Thick As A Brick
Jethro Tull

John Swenson, Crawdaddy, 8/72


The new Tull package is clever, very, and complicated enough to sustain interest over an extended series of listenings. Most albums can be assimilated in five to ten throws but Thick As A Brick requires at least 20 listenings before one can make a final decision about whether the album warrants further listenings.

The main source of the album’s information overload is not the record itself, but the package that contains it. What seems to be an album cover fashioned after the appearance of a newspaper turns out to be a real (sort of) newspaper, fashioned after the appearance of an album cover. Once you take the record out, the cover has a flap that unfolds to turn it from a 12" x 12" album cover to a 12" x 16" 12-page newspaper. Really this is a triumph for conceptual art--for the first time in the history of album covers, the medium becomes the message in a complete fashion by not only containing the record physically but also providing a hypothetical situation for the album to exist in.

We are presented with The St. Cleve Chronicle and Linwell Advertiser for Friday, Jan. 7, 1972. On this particular day the lead headline on page one reads: THICK AS A BRICK, and the lead story relates how The Society for Literary Advancement and Gestation (SLAG) disqualified 8-year-old Gerald (Little Milton) Bostock when his prizewinning epic poem “Thick As a Brick” provoked a nationwide controversy after Gerald read it on the “Young Arts” program of BBC’s Channel 2. Gerald’s poem was said by four psychiatrists to be the product of an “extremely unwholesome attitude towards life, his God and Country.”

The plot thickens on page three with the column four news story: “Major Beat Group Records Gerald’s Poem.” The story explains how Ian Anderson read “Thick As a Brick” in a popular magazine for boys and immediately wrote 45 minutes of “pop music” to go with it “and Gerald is now the proud co-writer of a new Jethro Tull album titled, of course, Thick As a Brick.”
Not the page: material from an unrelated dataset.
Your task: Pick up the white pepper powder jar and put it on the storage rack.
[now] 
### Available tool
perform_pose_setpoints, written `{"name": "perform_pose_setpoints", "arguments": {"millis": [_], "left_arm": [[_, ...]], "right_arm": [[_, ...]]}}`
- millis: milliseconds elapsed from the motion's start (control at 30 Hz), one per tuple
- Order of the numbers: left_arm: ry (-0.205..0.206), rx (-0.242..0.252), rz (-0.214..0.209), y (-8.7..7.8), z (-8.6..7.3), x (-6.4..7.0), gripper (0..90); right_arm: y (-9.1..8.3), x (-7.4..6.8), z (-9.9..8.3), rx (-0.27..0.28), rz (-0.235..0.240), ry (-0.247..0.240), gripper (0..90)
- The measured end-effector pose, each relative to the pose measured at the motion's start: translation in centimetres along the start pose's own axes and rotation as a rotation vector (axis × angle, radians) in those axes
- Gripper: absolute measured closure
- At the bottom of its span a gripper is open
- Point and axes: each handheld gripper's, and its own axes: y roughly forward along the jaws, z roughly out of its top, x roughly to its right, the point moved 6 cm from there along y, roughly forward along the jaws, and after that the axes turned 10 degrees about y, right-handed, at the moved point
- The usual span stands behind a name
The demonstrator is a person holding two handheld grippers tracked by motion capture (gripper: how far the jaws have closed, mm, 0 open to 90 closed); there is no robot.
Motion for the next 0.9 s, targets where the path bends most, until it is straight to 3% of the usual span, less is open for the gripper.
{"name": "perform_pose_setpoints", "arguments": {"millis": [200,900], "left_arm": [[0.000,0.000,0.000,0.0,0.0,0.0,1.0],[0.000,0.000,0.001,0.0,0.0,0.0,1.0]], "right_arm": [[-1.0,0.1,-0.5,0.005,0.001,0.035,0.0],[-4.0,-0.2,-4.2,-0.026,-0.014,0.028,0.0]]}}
What makes the whole thing all the more enjoyable is the fact that this is a really well put-together newspaper, not just a dummy. Many of the articles refer back to each other, and reading the entire paper, right down to the ads, birth, death and marriage announcements, and connecting the dots on the “Children’s Corner” to find out who Fluffy the Duck is talking to this week, provides an enjoyable diversion (also note that most of the seemingly meaningless phrases in the text of the poem are included in articles throughout the paper). Taken as a whole this is a masterful Joycean trick (ARTICLES WANTED--Brick urgently required. Must be thick...) that goes as far as including a review of the album in which Julian Stone-Mason B.A. gives a mixed reaction: “Poor, or perhaps naive taste is responsible for some of the ugly changes of time signature and banal instrumental passages linking the main sections but ability in this direction should come with maturity.”

Contrary to the widely-held belief that this package was put together by the staff of Reprise records, one of the members of the publicity staff of the New York office confessed “We didn’t do it, but we’d like to take credit for it.” As it turned out, no one would own up to having produced the thing thus the kid’s nickname, “Little Milton” becomes significant in that Thick As a Brick is a poem “nearly anonymous,” just as Big Milton’s was. But where Paradise Lost set out “to justify the ways of God to man,” Thick... deals with God as “an overwhelming responsibility” and turns out to be a massive indulgence in wry English humor.

As it turns out, it’s a good thing that the cover is so well done, because the album inside works only as an extension of the comedy. The vinyl disc version of Thick has very little to do with Rock--it’s a formula album that can be counted on to stimulate enough interest to sell a few copies, but once you get past the cover, this album isn’t gonna make much of a dent in anyone’s imagination. It provides another aspect of the group for Tull’s extant legions, and thus justifies itself, and it will undoubtedly impress an awful lot of dull minds with the superficial grandiloquence of its scope (it even makes a really fine mid-section for the group’s live act). But once you get past the flash, this album pales when held up next to either Benefit or Aqualung, and Jethro Tull ought to think about coming down from the clouds to do their next one.